The administration has strongly denied allegations that it has interfered with scientists regarding global warming. In response to last week's article by Nature, NOAA officials said the report in question was an internal document and was blocked because it took a policy position on global warming. But the senators who signed the letter are unconvinced.
"We strongly believe that research paid for with taxpayer funds should be published, disseminated and debated, rather than suppressed because it does not support the stated positions of the administration," the letter said. "Unfortunately, this recent incident seems to be only the latest in a growing list of actions taken by this administration to conceal legitimate and scientifically sound findings that do not fit the President's stated ideological preferences."
The letter notes that political appointees at NOAA apparently barred NOAA scientist and weather expert Tom Knutson from speaking to reporters last year because he has published studies that links global warming to hurricane strength.
That allegation is supported by internal agency emails, released last week by Representative Henry Waxman, a California Democrat, that suggest political officials denied a request by CNBC for an interview with Knutson because he had projected an increase in hurricane strength due to global warming. In February, Knutson complained in an interview with the "Wall Street Journal" that he felt censored by the administration.
The letter also cites reports that NASA scientist James Hansen, a world-renowned expert on climate change, was prevented by political appointees from speaking to the media after delivering a lecture in which he concluded that greenhouse gas emissions must be reduced in order to slow global warming.
In addition, it mentions an April article by the "Washington Post" that include interviews with NOAA scientists and contractors who disclosed that not only had administration officials criticized them for speaking on global warming policy, but had removed references to global warming from "their reports, news releases and conference Web sites."
"Global warming is a serious threat to the security and health of the entire planet," said Senator Frank Lautenberg, a New Jersey Democrat and one of the 14 who signed the letter. "Instead of demonstrating real leadership, the Bush administration continues to wave the ideological right wing flag as they wage their war against facts, figures and reason."
The other Democratic senators who signed onto the letter are: Harry Reid of Nevada, Tom Carper of Delaware, Joe Lieberman of Connecticut, John Kerry of Massachusetts, Maria Cantwell of Washington, Robert Menendez of New Jersey, Barbara Boxer of California, Jeff Bingaman of New Mexico, Hillary Rodham Clinton of New York, Richard Durbin of Illinois, Dianne Feinstein of California, and Barbara Mikulski of Maryland.

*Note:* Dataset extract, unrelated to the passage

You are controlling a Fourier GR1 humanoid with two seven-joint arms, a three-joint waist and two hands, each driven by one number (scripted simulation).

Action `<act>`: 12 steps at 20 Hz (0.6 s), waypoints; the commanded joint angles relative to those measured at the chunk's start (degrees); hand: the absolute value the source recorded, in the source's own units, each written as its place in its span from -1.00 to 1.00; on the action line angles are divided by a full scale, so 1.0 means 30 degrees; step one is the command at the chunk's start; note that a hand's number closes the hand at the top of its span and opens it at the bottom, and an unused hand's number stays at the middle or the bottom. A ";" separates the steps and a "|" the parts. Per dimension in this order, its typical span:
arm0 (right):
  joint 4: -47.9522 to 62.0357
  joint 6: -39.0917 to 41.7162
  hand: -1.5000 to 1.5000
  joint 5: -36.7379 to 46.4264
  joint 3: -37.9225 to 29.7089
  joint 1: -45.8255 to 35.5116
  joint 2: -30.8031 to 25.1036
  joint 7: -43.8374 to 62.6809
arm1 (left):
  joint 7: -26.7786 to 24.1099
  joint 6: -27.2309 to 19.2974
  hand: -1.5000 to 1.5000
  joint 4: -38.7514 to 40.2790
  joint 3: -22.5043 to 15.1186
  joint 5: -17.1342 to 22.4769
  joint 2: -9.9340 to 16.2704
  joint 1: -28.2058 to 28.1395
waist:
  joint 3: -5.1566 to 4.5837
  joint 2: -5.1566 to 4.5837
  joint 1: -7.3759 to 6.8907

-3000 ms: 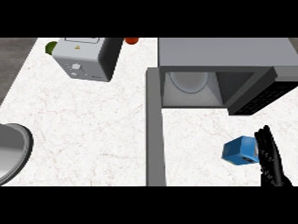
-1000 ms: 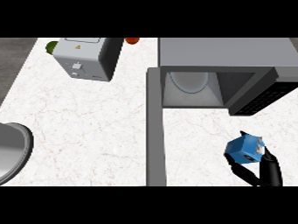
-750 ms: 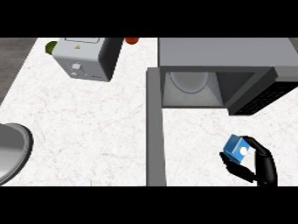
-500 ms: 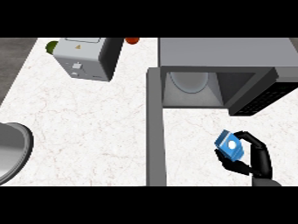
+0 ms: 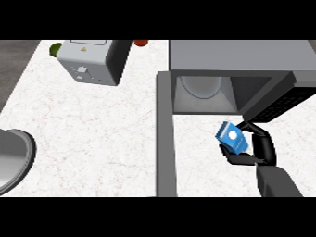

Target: Pick up the milk, place it into the microwave and close the microwave

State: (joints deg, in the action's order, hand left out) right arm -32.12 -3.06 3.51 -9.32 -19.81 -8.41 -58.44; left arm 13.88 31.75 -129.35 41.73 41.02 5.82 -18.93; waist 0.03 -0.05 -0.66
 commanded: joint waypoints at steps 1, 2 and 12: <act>-0.2489 0.2026 1.00 -0.0351 0.0889 0.0940 0.0560 0.0116 | -0.0083 0.0035 -1.00 0.1092 -0.0158 -0.0818 0.0030 0.0732 | -0.0030 0.0087 0.0380; -0.1903 0.2315 1.00 -0.0364 0.0951 0.0475 0.0663 0.0206 | -0.0022 0.0068 -1.00 -0.0512 -0.0431 -0.1080 -0.1072 -0.0152 | -0.0014 0.0058 0.0173; -1.0104 0.0322 1.00 0.0305 0.2861 0.1574 0.1340 0.6856 | -0.0818 0.1263 -1.00 0.2027 0.0729 -0.1044 -0.0545 0.0329 | -0.0022 0.0050 0.0179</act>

The letter adds to pressure on the administration for its global warming policy. Last month the House Government Reform Committee called on the White House to release a slew of documents related to its review and revision of public climate change documents.

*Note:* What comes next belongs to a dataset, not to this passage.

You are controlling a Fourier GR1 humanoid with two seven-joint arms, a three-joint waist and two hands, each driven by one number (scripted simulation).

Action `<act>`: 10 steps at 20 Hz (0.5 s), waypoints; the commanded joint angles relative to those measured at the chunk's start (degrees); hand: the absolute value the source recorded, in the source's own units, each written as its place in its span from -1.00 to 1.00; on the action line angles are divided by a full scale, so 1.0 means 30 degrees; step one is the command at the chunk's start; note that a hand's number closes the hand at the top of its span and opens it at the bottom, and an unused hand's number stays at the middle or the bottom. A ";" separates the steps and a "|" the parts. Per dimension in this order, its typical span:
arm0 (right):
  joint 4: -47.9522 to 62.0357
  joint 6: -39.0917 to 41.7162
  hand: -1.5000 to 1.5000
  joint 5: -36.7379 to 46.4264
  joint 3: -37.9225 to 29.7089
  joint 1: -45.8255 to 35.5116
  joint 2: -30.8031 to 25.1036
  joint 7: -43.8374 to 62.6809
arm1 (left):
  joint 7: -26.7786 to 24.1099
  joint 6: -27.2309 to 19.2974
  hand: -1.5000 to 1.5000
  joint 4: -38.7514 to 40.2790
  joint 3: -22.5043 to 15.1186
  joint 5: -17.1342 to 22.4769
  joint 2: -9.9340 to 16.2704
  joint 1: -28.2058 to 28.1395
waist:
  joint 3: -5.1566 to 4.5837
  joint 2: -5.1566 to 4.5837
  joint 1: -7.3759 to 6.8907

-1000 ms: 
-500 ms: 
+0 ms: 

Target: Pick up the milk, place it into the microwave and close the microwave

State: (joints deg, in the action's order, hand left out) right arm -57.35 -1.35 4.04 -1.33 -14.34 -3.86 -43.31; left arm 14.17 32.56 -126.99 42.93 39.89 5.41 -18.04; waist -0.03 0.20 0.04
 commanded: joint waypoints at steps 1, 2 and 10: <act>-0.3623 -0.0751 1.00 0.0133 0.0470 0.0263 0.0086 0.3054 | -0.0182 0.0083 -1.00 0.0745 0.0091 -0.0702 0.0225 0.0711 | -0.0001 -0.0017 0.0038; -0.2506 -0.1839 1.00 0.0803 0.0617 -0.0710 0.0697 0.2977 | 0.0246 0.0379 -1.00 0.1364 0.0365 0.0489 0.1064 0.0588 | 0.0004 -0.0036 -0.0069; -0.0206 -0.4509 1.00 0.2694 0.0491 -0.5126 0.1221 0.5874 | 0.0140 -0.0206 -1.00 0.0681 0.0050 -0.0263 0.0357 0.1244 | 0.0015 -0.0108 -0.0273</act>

The committee said it is particularly interested in the work of Phillip Cooney, the former chief of staff for the White House Council on Environmental Quality (CEQ). Cooney, a former lobbyist for the American Petroleum Institute, made dramatic changes to official reports on climate change to downplay scientific findings on the causes and impacts of global warming. He resigned in June 2005 after media reports of his role in editing scientific reports on climate change, and took a position with oil giant Exxon-Mobil.

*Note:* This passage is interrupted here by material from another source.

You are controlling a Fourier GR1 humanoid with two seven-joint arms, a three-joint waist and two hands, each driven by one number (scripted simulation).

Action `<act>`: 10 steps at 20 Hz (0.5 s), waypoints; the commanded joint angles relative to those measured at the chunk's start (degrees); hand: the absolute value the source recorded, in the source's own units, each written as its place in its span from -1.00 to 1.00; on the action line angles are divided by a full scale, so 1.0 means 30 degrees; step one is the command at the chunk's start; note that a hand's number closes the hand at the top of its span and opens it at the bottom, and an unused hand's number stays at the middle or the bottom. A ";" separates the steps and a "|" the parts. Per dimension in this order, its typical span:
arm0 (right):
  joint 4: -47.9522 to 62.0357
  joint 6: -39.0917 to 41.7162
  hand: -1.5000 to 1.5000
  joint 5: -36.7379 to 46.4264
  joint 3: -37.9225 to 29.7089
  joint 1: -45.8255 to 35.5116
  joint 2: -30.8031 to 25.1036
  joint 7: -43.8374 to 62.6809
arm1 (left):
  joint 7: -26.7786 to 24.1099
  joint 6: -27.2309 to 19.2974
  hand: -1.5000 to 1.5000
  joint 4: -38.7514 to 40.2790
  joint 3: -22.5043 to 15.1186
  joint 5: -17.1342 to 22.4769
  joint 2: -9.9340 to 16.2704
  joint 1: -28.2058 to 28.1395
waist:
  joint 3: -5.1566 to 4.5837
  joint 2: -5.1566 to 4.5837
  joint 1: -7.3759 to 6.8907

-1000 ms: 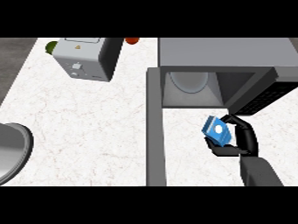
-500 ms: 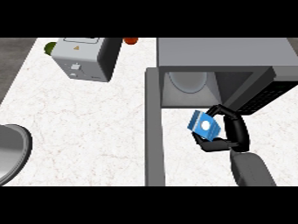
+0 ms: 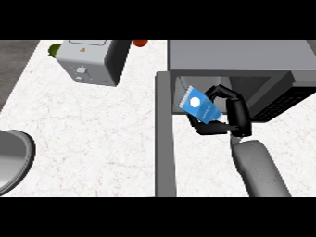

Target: Pick up the milk, place it into the microwave and close the microwave

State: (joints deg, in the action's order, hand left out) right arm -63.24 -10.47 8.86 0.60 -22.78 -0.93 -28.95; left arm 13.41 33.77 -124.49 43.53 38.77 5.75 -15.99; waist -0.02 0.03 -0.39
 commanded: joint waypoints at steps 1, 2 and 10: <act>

New allegations of political interference in climate research also were reported Monday in the "Newark Star-Ledger."
NOAA scientists at the Geophysical Fluid Dynamics Laboratory in New Jersey, including Knutson, told the paper that political appointees have blocked press releases and a position paper that reviewed global warming studies.
According to scientists interviewed for the story, the releases and the position paper included research linking global warming to stronger hurricanes, as well as predictions that continued warming would increase droughts and floods.